The mounds of snow and ice that recently created a magnificent winter wonderland are little more than melting piles of dingy sand, salt and road grime.
Not only were recent storms miserable for driving, but they were hard on landscape trees and shrubs. The heavy snow and ice accumulations on branches and trunks caused major damage. With many tree branches failing under the tremendous weight, homeowners are left wondering: "What do we do now?" Proper tree care is the key to helping storm-damaged trees recover.
Here are some tips to help you clean up -- and in some cases start over -- in your landscape:
Determine whether the damaged tree is worth saving. If large, major limbs are broken, or the tree has a split either horizontally down or vertically across the trunk, think removal. The larger the split, the greater the chance of tree failure in the future. Likewise, inspect the downed portions of the tree for decay. Discolored, spongy or rotted heart wood are all indications of a tree in trouble. If you find extensive decay extending back into the trunk -- the portion of the tree left standing -- then it is best to remove the rest of the tree. Finally, if the loss of limbs results in an out-of-balance or lopsided tree, consider removal. Most trees never recover and only experience long-term problems.

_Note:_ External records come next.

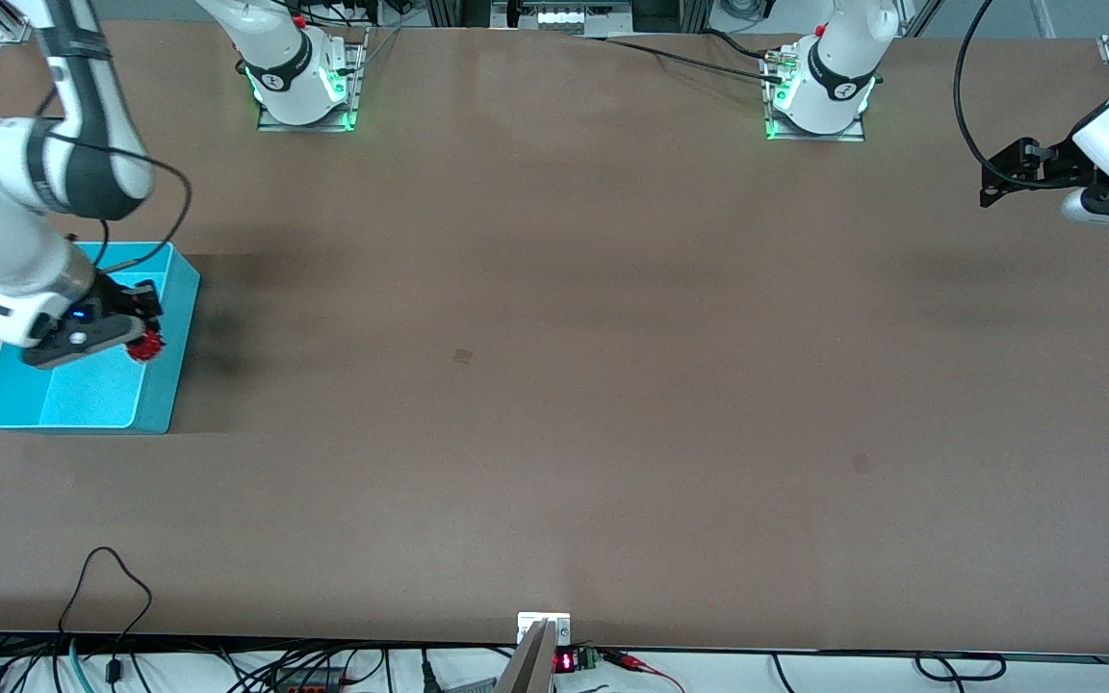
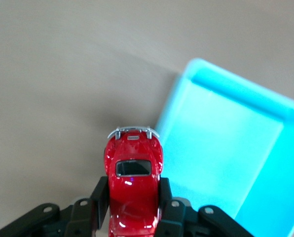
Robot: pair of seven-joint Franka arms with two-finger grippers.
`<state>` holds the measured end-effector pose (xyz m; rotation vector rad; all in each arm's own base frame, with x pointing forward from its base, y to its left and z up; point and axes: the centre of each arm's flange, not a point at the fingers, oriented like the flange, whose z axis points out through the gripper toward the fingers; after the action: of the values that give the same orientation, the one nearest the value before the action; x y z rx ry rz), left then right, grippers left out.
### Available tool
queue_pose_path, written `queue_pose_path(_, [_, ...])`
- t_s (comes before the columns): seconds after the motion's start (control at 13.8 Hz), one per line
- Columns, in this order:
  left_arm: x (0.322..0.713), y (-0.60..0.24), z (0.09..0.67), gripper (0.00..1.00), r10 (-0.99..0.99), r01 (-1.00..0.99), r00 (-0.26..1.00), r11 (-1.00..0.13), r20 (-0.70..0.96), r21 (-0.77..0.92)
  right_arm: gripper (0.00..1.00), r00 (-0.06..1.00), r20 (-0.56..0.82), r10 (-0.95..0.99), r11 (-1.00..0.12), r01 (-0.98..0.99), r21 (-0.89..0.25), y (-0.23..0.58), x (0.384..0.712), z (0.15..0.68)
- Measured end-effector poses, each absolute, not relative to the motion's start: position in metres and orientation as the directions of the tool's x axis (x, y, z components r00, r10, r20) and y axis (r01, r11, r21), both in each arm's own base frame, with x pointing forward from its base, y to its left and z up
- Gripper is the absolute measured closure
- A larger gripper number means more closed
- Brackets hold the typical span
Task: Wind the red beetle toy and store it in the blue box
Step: 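Move the car into the cyan box and open the right gripper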
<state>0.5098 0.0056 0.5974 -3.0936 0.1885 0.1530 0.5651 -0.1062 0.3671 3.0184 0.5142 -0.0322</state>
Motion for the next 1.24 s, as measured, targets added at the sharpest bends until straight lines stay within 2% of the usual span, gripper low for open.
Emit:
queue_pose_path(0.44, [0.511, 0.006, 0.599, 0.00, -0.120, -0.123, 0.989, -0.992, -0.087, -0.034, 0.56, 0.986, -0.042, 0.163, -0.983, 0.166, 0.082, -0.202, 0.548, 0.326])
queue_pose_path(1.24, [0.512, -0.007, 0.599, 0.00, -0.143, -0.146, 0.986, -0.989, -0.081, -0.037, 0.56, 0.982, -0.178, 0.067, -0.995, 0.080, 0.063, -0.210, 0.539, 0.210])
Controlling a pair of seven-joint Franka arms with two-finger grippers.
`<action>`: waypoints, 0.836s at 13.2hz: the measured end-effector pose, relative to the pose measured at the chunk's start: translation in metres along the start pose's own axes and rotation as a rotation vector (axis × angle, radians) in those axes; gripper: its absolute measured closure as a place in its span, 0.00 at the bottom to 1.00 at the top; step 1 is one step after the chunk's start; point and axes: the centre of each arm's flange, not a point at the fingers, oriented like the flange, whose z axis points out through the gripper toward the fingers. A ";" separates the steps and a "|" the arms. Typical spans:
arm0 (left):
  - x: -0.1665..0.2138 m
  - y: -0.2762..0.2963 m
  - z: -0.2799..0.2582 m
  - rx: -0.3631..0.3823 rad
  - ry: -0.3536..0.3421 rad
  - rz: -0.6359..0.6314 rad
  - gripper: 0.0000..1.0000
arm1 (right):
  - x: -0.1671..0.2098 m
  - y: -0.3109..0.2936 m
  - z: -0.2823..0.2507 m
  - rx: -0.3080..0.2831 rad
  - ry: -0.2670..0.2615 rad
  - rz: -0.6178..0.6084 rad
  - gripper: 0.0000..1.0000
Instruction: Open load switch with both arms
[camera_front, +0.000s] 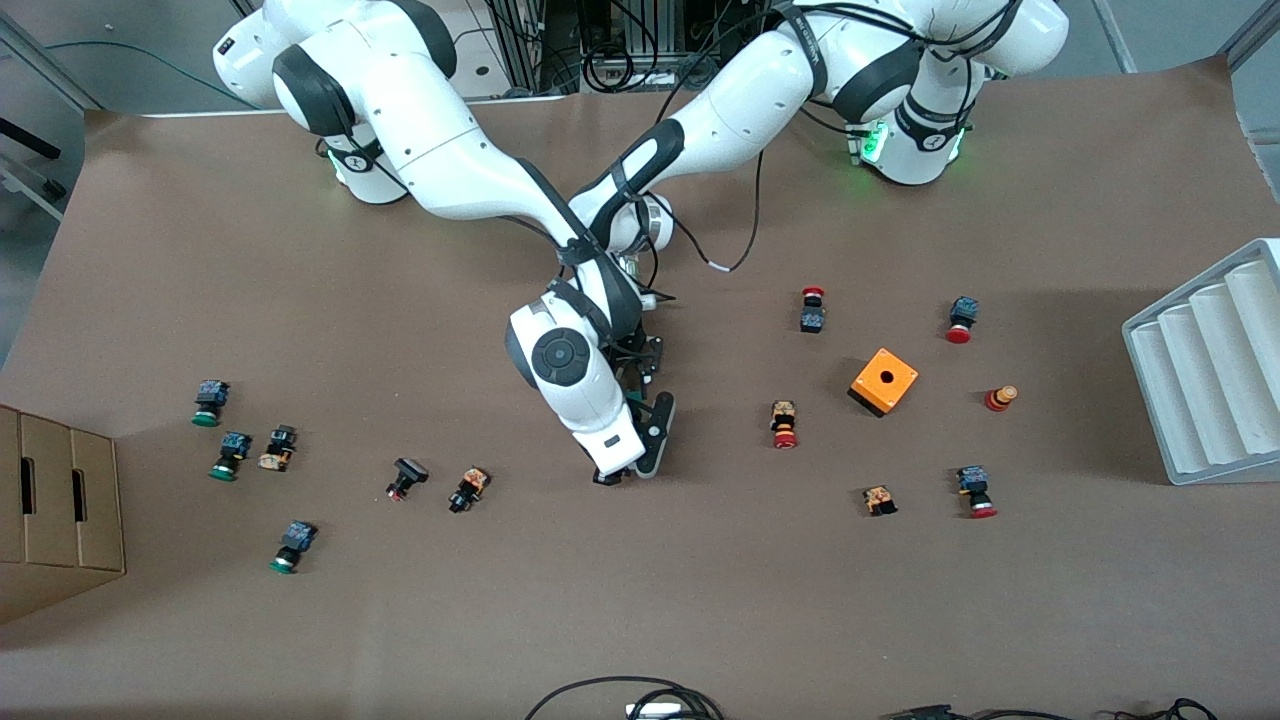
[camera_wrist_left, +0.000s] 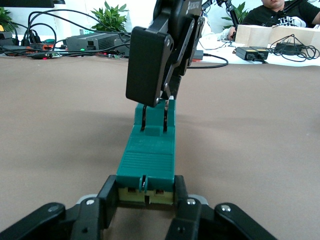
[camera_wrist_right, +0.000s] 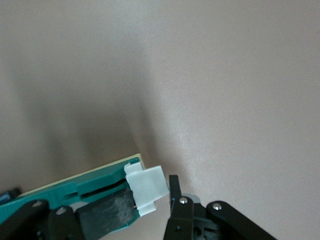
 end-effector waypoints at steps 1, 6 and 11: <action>0.000 0.000 0.000 0.000 0.000 0.000 0.51 | 0.000 0.000 -0.002 0.003 -0.001 0.000 0.64; 0.000 0.000 0.000 0.000 0.000 -0.001 0.51 | 0.003 0.000 -0.014 0.016 -0.006 0.000 0.64; 0.000 0.000 0.000 0.000 0.000 -0.003 0.51 | 0.005 -0.001 -0.021 0.029 -0.012 -0.001 0.64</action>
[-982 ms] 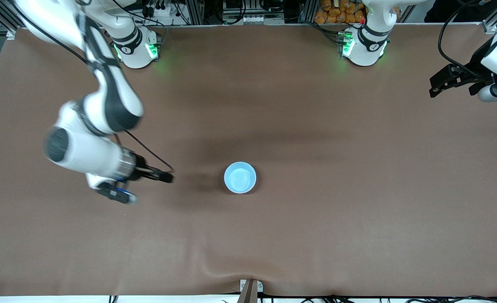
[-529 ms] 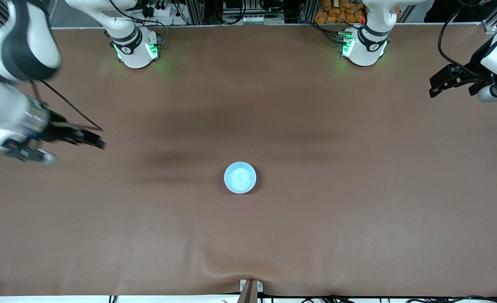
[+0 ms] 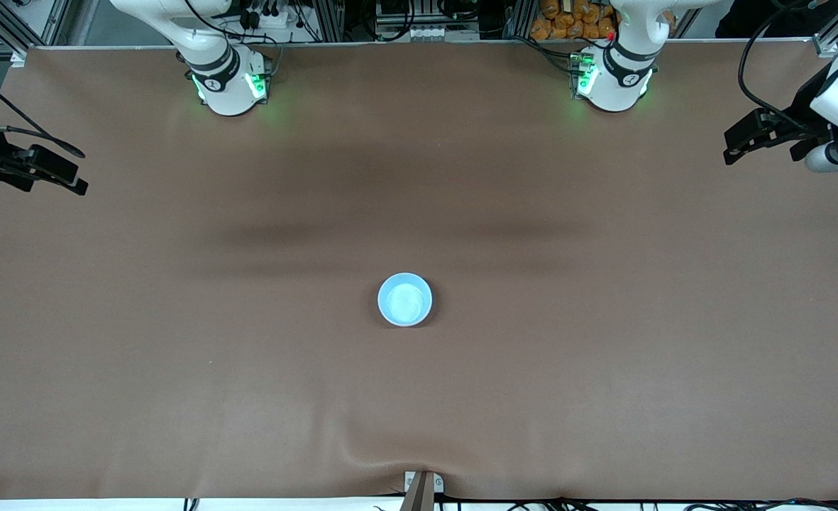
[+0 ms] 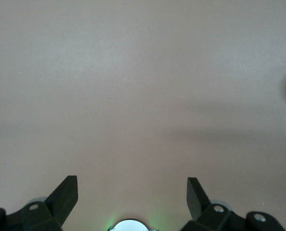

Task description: Stack pink and blue bowls on white bowl

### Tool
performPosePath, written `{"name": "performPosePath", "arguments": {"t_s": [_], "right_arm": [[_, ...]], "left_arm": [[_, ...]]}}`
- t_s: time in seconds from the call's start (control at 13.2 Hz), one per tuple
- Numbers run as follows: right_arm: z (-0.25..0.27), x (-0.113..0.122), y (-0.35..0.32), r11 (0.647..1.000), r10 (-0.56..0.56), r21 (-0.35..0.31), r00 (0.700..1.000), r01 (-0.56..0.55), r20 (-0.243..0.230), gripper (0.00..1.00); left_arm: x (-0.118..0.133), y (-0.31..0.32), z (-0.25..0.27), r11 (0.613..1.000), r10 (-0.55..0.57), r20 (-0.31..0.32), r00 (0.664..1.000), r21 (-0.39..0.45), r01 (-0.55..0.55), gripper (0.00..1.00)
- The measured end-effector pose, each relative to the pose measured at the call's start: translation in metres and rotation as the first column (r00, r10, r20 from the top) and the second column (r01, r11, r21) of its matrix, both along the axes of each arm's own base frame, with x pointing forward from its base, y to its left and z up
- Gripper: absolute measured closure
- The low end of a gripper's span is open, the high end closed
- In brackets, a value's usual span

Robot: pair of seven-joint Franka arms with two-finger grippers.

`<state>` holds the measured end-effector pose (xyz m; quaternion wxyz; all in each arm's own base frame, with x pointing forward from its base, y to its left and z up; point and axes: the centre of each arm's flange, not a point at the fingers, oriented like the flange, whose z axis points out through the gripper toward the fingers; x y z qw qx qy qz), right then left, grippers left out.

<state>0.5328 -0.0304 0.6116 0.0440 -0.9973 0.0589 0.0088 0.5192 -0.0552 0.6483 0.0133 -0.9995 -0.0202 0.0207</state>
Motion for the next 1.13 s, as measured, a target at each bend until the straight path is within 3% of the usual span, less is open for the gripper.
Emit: {"name": "performPosePath", "arguments": {"t_s": [0.6, 1.13], "right_arm": [[-0.002, 0.019, -0.004, 0.998, 0.052, -0.041, 0.999, -0.053, -0.011, 0.00], [-0.003, 0.020, -0.001, 0.995, 0.083, -0.053, 0.996, -0.084, -0.022, 0.00]], "left_arm": [[0.000, 0.000, 0.000, 1.000, 0.000, 0.000, 1.000, 0.000, 0.000, 0.00], [0.000, 0.000, 0.000, 1.000, -0.001, 0.000, 1.000, 0.000, 0.001, 0.00]]}}
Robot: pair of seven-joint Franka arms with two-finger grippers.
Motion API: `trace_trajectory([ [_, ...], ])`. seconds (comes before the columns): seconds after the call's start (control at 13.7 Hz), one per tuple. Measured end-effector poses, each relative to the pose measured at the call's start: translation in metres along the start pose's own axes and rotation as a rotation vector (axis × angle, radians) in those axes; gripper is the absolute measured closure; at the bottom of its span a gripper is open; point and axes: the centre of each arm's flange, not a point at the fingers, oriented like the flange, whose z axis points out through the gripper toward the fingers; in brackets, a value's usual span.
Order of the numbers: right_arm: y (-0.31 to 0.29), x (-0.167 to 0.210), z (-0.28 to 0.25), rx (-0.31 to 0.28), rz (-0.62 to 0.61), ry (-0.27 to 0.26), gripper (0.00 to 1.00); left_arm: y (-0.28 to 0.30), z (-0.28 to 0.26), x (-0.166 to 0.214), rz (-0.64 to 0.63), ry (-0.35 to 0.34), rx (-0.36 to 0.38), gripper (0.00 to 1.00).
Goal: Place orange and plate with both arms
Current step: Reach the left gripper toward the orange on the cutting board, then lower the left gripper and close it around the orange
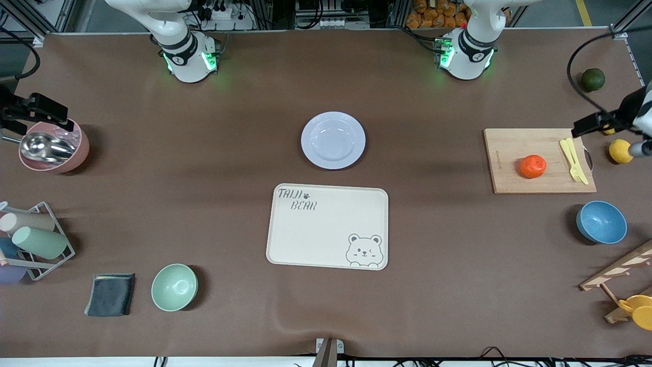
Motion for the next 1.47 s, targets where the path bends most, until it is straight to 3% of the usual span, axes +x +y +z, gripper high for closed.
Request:
trace_trajectory([
  [0.59,0.001,0.007,0.01,0.002,0.001,-0.019,0.0,-0.026,0.159,0.003,-0.035,-0.028,0.003,0.0],
  [1.47,0.001,0.007,0.011,0.002,0.0,-0.02,0.0,-0.05,0.295,0.036,0.013,-0.076,-0.017,0.0],
])
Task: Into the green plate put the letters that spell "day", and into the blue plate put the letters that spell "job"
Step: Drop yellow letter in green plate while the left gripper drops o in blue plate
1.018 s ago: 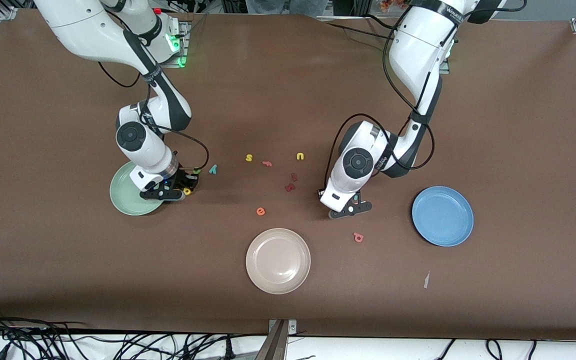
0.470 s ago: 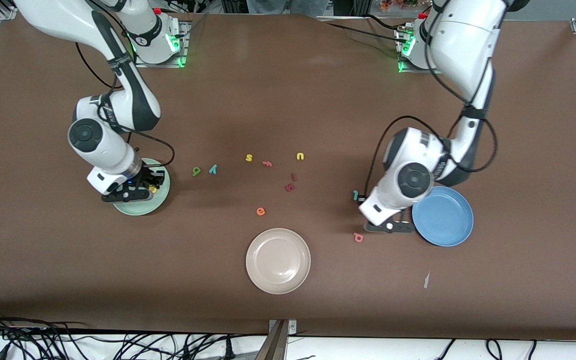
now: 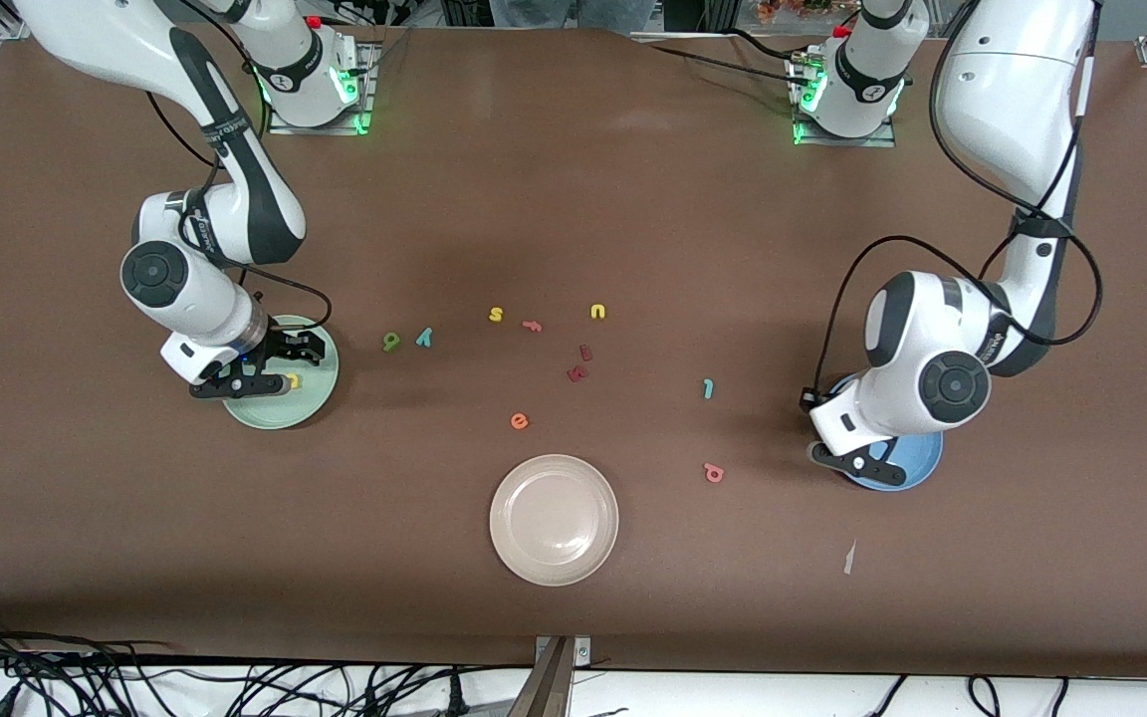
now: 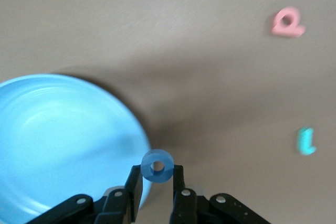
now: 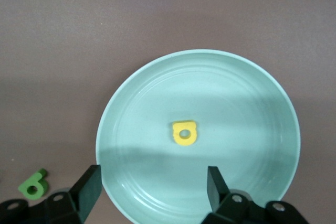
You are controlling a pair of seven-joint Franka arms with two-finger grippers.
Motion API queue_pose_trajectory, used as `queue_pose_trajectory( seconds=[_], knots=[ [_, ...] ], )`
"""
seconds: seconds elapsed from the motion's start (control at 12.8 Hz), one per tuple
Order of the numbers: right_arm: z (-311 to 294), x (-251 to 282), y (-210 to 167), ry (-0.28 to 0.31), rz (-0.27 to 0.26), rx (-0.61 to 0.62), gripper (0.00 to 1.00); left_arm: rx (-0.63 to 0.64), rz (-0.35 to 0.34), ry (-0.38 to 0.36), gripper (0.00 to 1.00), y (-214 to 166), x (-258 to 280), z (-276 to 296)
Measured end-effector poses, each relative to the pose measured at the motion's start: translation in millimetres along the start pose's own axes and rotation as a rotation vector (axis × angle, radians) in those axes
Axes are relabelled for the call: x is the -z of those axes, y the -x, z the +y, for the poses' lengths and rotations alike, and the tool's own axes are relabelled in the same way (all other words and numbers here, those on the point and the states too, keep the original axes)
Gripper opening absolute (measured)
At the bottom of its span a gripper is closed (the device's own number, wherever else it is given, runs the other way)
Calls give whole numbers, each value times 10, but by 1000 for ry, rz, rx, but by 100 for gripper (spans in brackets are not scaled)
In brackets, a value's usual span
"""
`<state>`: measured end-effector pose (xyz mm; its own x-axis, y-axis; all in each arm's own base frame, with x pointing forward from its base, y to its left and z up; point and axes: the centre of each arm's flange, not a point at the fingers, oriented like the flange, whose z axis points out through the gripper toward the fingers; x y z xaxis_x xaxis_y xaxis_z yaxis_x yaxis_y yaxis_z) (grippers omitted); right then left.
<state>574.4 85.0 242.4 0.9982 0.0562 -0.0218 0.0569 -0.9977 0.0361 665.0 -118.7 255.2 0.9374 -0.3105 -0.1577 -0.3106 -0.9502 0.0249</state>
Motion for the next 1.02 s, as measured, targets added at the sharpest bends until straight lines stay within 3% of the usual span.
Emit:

If the storm damage did not seriously harm the appearance or possible stability of the tree, then consider saving it. Start by removing jagged branch stubs, branches that are spilt and limbs that appear to be injured. Make a good pruning cut at the branch collar. The branch collar is the area of slight swelling where the branch attaches to the trunk or next major limb. Cutting the branch too close to the trunk or leaving too large of a stub will lead to long-term decay. Do not paint the cut with black tar or other types of pruning sealant. This has not been proven to help prevent future decay. If you feel the exposed wound is just too ugly, paint it with latex housepaint that matches the color of the trunk.
As for preventing damage from ice and snow, it is not a good idea to knock it off the branches. The ice and limbs are both brittle, and any attempts to remove the ice may result in more damage. Let the ice melt naturally. A better choice is to plant trees and shrubs that are more resistant to storm damage. Avoid weak-wooded trees such as silver maple, Bradford pear, green and white ash, willows and hackberry. Choose trees such as oaks, ginko, male clones of Osage orange, walnut and hickory. For smaller trees, plant redbud, crabapple and other varieties of ornamental pear (not Bradford).